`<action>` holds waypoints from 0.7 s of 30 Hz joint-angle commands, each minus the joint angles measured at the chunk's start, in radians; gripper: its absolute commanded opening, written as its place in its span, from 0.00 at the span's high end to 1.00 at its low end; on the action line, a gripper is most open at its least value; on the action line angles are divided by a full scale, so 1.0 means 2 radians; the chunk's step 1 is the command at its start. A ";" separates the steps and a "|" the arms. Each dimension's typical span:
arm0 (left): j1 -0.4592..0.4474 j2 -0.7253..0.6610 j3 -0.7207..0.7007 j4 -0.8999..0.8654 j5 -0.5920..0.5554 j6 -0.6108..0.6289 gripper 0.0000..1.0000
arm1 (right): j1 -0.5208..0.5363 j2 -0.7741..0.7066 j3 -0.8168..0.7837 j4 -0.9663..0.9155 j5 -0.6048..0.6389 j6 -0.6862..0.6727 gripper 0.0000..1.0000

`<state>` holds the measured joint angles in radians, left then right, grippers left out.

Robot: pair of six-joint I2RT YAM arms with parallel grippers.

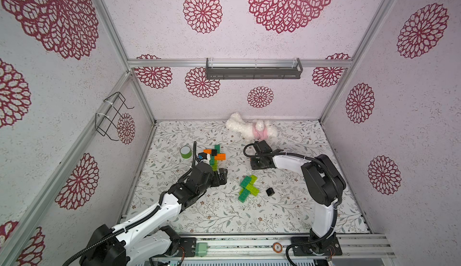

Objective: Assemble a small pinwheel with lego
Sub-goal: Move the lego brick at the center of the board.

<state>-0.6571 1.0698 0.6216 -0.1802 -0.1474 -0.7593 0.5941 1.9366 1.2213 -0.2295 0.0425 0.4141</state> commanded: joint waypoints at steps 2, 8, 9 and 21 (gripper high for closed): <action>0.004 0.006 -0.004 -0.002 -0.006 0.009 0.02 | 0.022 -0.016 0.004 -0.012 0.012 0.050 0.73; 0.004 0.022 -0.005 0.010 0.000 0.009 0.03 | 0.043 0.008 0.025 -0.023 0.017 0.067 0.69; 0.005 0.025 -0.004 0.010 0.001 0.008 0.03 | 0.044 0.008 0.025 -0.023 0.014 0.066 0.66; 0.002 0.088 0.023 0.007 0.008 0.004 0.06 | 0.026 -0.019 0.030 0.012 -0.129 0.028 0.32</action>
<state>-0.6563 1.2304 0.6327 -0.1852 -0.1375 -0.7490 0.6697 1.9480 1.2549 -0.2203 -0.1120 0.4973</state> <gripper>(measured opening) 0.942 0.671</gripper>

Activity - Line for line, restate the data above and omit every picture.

Answer for this exercise -
`<action>` holds waypoints from 0.7 s of 30 Hz joint-angle commands, each minus the joint angles measured at the chunk's start, in radians; gripper: its absolute commanded opening, written as its place in its span, from 0.00 at the span's high end to 1.00 at its low end; on the action line, a gripper is most open at its least value; on the action line angles are divided by a full scale, so 1.0 means 2 radians; the chunk's step 1 is the command at its start. A ";" separates the steps and a "|" the arms. Each dimension's typical span:
arm0 (left): j1 -0.4592..0.4474 j2 -0.7253..0.6610 j3 -0.7207..0.7007 j4 -0.8999..0.8654 j5 -0.5920..0.5554 j6 -0.6108..0.6289 gripper 0.0000..1.0000
arm1 (right): j1 -0.5208..0.5363 j2 -0.7741..0.7066 j3 -0.8168..0.7837 j4 -0.9663..0.9155 j5 -0.6048..0.6389 j6 -0.6862..0.6727 gripper 0.0000..1.0000

`<state>` holds the measured joint angles in radians, left then right, grippers left out.

Robot: pair of six-joint I2RT YAM arms with parallel grippers.


Objective: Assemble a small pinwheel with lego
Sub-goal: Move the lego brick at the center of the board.

<state>-0.6571 1.0698 0.6216 -0.1802 -0.1474 -0.7593 0.5941 1.9366 1.2213 -0.2295 0.0425 0.4141</state> commanded: joint waypoints at steps 2, 8, 9 and 21 (gripper high for closed): <action>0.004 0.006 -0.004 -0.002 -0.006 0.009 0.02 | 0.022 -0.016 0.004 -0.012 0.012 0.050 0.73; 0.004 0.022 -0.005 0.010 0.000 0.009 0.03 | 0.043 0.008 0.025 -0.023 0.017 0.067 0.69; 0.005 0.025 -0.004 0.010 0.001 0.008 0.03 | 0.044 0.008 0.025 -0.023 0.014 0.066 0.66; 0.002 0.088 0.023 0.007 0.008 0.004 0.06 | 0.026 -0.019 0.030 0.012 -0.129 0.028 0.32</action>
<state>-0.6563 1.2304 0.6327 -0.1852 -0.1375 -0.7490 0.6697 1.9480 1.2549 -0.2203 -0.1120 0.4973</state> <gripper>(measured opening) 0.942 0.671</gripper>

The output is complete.